I created "apfel" https://github.com/Arthur-Ficial/apfel a CLI for the apple on-device local foundation model (Apple intelligence) yeah its super limited with its 4k context window and super common false positives guardrails (just ask it to describe a color) ... bit still ... using it in bash scripts that just work without calling home / out or incurring extra costs feels super powerful.
LLMs on device is the future. It's more secure and solves the problem of too much demand for inference compared to data center supply, it also would use less electricity. It's just a matter of getting the performance good enough. Most users don't need frontier model performance.
Get turboquant 4 bit implemented and this would be game changer.
Good to see Ollama is catching up with the times for inference on Mac. MLX powered inference makes a big difference, especially on M5 as their graphs point out. What really has been a game changer for my workflow is using https://omlx.ai/ that has SSD KV cold caching. No longer have to worry about a session falling out of memory and needing to prefill again. Combine that with the M5 Max prefill speed means more time is spend on generation than waiting for 50k+ content window to process.
Why are people still using Ollama? Serious.
Lemonade or even llama.cpp are much better optimised and arguably just as easy to use.
Already running qwen 70b 4-bit on m2 max 96gb through llama.cpp and it's pretty solid for day to day stuff. The mlx switch is interesting because ollama was basically shelling out to llama.cpp on mac before, so native mlx should mean better memory handling on apple silicon. Curious to see how it compares on the bigger models vs the gguf path
How does it compare to some of the newer mlx inference engines like optiq that support turboquantization - https://mlx-optiq.pages.dev/
What are significant differences between Ollama and LM Studio now? I haven’t used Ollama because it was missing MLX when I started using LLM GUIs.

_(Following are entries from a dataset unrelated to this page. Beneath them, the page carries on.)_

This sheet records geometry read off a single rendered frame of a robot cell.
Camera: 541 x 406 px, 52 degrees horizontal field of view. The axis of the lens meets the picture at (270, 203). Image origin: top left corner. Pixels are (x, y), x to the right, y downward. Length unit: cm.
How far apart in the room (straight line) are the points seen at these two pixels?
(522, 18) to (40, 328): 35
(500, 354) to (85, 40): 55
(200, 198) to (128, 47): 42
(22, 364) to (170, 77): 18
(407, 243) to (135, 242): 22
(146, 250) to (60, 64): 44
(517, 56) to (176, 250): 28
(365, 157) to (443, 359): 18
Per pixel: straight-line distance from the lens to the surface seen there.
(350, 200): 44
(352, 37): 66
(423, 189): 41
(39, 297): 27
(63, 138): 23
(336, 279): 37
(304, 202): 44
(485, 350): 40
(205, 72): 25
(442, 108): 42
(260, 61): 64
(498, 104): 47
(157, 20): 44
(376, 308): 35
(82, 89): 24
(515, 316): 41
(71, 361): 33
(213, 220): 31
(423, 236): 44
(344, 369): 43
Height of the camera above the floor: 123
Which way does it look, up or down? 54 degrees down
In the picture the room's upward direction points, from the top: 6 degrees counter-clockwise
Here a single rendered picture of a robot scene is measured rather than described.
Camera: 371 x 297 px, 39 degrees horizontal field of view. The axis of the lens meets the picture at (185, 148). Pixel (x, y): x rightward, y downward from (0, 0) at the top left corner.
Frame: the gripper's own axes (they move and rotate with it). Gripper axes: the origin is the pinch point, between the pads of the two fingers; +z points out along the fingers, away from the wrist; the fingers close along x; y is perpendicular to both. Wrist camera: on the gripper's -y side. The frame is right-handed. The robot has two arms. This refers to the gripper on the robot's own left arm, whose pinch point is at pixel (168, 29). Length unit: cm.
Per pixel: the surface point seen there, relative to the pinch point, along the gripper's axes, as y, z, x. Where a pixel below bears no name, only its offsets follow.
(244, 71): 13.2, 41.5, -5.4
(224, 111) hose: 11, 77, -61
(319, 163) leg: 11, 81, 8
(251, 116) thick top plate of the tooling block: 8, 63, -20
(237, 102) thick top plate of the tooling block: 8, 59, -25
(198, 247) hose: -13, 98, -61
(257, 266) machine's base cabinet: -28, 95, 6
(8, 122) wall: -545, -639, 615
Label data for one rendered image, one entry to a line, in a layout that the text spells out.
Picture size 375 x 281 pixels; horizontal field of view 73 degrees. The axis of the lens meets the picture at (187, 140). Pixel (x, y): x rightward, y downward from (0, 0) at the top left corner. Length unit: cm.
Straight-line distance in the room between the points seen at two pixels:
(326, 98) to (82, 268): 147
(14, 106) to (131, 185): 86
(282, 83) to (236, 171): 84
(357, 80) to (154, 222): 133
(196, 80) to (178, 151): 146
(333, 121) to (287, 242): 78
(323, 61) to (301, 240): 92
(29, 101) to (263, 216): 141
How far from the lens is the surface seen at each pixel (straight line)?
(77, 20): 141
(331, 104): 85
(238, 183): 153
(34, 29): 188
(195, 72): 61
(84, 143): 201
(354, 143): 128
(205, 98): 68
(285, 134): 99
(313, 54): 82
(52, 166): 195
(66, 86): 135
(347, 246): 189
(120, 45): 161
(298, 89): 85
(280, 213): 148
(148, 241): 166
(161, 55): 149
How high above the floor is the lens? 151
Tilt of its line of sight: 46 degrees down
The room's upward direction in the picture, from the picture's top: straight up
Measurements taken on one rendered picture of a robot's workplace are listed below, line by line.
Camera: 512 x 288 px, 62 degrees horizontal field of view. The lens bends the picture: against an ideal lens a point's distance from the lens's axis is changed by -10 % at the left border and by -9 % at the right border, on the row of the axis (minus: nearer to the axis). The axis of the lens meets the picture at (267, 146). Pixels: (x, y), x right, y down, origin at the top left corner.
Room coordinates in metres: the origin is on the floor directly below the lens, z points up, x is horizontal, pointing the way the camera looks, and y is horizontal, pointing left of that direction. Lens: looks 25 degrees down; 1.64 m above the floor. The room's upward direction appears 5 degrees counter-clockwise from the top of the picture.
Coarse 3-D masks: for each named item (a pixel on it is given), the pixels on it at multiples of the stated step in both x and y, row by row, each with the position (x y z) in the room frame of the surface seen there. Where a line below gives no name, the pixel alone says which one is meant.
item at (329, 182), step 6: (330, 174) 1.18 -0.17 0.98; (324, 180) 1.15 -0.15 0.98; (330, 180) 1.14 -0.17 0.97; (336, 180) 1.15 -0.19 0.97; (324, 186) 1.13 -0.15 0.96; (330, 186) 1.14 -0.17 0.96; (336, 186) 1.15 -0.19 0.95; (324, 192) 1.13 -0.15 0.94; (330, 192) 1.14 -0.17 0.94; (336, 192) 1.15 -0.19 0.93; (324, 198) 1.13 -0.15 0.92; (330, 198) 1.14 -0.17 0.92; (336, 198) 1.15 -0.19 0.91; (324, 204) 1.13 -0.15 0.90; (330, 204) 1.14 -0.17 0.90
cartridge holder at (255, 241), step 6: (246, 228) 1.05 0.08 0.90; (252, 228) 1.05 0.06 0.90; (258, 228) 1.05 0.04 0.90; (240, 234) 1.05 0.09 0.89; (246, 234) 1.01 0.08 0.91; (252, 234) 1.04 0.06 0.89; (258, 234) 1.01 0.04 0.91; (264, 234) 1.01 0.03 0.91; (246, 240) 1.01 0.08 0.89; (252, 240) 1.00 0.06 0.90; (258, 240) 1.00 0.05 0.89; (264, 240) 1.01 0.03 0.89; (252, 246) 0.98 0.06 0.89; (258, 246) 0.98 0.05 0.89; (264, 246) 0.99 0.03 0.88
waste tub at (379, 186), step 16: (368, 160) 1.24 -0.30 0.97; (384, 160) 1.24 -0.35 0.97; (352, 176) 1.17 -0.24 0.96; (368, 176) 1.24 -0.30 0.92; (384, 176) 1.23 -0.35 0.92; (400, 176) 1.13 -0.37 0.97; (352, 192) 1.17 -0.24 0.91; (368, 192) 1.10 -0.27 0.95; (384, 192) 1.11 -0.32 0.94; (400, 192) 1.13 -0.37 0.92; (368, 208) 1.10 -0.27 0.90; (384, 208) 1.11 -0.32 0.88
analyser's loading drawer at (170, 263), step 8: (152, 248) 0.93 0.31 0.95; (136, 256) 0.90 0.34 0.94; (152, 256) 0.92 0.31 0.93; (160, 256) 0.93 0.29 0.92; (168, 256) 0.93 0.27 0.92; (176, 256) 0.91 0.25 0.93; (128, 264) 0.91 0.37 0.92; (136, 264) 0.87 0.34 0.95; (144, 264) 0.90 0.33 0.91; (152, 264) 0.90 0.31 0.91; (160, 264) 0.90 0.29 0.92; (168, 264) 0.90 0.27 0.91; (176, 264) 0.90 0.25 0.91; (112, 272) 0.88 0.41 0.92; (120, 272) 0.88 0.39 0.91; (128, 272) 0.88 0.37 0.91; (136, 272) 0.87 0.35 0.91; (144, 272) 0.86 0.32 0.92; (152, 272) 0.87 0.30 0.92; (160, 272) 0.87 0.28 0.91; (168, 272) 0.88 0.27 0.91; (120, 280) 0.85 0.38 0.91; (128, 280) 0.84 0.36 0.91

What would be the non Mac computer to run these models locally at the same performance profile? Any similar linux ARM based computers that can reach the same level?
> Please make sure you have a Mac with more than 32GB of unified memory.
Yeah, I can still save money by buying a cheaper device with less RAM and just paying my PPQ.AI or OpenRouter.com fees .
still waiting for the day I can comfortably run Claude Code with local llm's on MacOS with only 16gb of ram
"We can run your dumbed down models faster":
#The use of NVFP4 results in a 3.5x reduction in model memory footprint relative to FP16 and a 1.8x reduction compared to FP8, while maintaining model accuracy with less than 1% degradation on key language modeling tasks for some models.
Finally! My local infra is waiting for it for months!
What is the difference between Ollama, llama.cpp, ggml and gguf?
Really nice to see this!
[dead]
[dead]
[dead]
This is huge for local-first AI, especially for privacy-sensitive workloads like memory systems.
*Why local memory inference matters:*
When building agents with long-term memory, "where does my data live?" becomes critical.
Even with E2EE (MemoryLake uses 3-party encryption so no single entity holds all keys), some users want memory extraction to happen entirely on-device.
*Architecture we're converging on:* 1. Local extraction (MLX/Ollama) – process docs/audio/video on-device 2. Encrypted sync – store structured memory in cloud 3. Centralized orchestration – multi-hop reasoning across memory graph
*Why hybrid:* - Local: Protects raw PII during extraction - Cloud: Enables cross-device access + powerful reasoning over full memory graph
MLX makes sub-1B domain models practical for local memory extraction. We've tested MemoryLake-D1 quantized to 4-bit on M3 – still hits 98%+ accuracy at 40 tokens/sec.
The performance gap between x86 and Apple Silicon for this workload is dramatic (3-5x faster).
I have an M4 Max with 48GB RAM. Anyone have any tips for good local models? Context length? Using the model recommended in the blog post (qwen3.5:35b-a3b-coding-nvfp4) with Ollama 0.19.0 and it can take anywhere between 6-25 seconds for a response (after lots of thinking) from me asking "Hello world". Is this the best that's currently achievable with my hardware or is there something that can be configured to get better results?